WHAT THE EXERCISE ASKS:
Nothing outside the stretch is wanted. Repeat exactly the lines of the listing below from the one that contains "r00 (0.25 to" through the one that contains "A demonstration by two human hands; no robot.", both ends included.

DATA SECTION:
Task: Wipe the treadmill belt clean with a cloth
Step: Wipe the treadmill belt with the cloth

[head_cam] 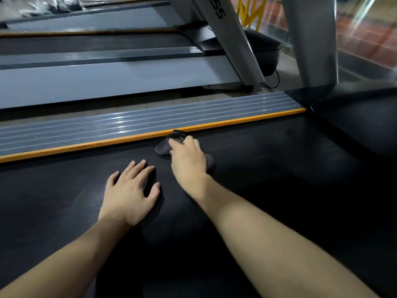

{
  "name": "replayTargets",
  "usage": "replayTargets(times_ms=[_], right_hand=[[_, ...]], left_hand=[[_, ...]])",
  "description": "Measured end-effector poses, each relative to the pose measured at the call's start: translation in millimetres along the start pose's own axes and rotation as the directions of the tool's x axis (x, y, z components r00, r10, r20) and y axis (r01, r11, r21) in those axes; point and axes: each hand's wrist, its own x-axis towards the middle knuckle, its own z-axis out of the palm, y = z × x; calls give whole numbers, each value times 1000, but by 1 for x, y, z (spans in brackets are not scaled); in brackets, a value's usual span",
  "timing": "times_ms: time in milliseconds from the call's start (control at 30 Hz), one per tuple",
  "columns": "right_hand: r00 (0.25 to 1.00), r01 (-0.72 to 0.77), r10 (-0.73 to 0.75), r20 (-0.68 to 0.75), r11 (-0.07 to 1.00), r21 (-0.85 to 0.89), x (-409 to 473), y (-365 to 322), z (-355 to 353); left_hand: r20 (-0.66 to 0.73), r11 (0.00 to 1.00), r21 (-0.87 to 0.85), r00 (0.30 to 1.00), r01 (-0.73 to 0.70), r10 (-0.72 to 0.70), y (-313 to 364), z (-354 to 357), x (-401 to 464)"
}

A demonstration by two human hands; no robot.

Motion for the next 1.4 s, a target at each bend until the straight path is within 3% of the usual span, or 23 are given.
replayTargets(times_ms=[67,100,167,233,300,367,433,533,633,700,767,833,900,1000,1167,1233,1300,1400], right_hand=[[996,83,-83,32,996,-25,9,32,-13],[999,52,-51,16,997,-61,14,60,-22],[989,-128,117,-89,984,-127,24,128,-45],[930,-336,306,-205,932,-133,22,180,-67],[878,-444,401,-262,886,-131,19,186,-72],[860,-476,431,-274,871,-123,17,148,-58],[901,-399,372,-224,913,-86,10,86,-32],[984,-122,117,-133,992,-31,-24,2,0],[991,118,-117,-70,993,3,-25,23,-10],[989,48,-61,-136,994,-103,-14,82,-29],[971,-187,157,-181,968,-164,-6,156,-60],[902,-398,359,-241,906,-141,-12,205,-86],[844,-497,440,-307,856,-140,-19,207,-88],[884,-383,323,-338,915,-127,-31,138,-54],[991,-8,11,-135,1000,26,-64,-5,-8],[989,113,-106,-99,991,66,-64,9,-18],[979,109,-115,-169,993,-45,-56,64,-34],[939,-180,105,-327,962,-206,-41,170,-68]], left_hand=[[-1,1000,-4,1000,-4,4,0,0,-1],[-4,1000,-7,1000,-3,3,0,-1,-1],[2,1000,-8,1000,-3,3,0,-1,-1],[4,1000,-9,1000,-4,4,0,0,0],[-2,1000,-15,1000,-3,3,1,-1,0],[-4,1000,-29,1000,-1,1,2,-1,-1],[-2,999,-36,1000,-2,2,1,-2,-1],[7,1000,-24,1000,-11,11,0,-2,0],[5,1000,-19,1000,-22,23,0,-1,-1],[-3,1000,-27,1000,-16,16,-1,-2,-1],[1,1000,-27,1000,-12,12,0,-2,-1],[0,1000,-28,1000,-7,7,1,-2,-1],[-1,1000,-30,1000,-4,4,1,-2,-1],[1,999,-38,1000,-2,2,1,-2,0],[-4,1000,-28,1000,-4,4,0,-2,0],[-2,1000,-26,1000,-6,6,0,-2,-1],[-5,999,-37,1000,-4,4,0,-2,-1],[-1,999,-46,1000,-2,2,1,-3,-1]])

SOLUTION TO THIS PROBLEM:
  "columns": "right_hand: r00 (0.25 to 1.00), r01 (-0.72 to 0.77), r10 (-0.73 to 0.75), r20 (-0.68 to 0.75), r11 (-0.07 to 1.00), r21 (-0.85 to 0.89), x (-409 to 473), y (-365 to 322), z (-355 to 353); left_hand: r20 (-0.66 to 0.73), r11 (0.00 to 1.00), r21 (-0.87 to 0.85), r00 (0.30 to 1.00), r01 (-0.73 to 0.70), r10 (-0.72 to 0.70), y (-313 to 364), z (-354 to 357), x (-401 to 464)"
}

A demonstration by two human hands; no robot.

This answer has been given in full.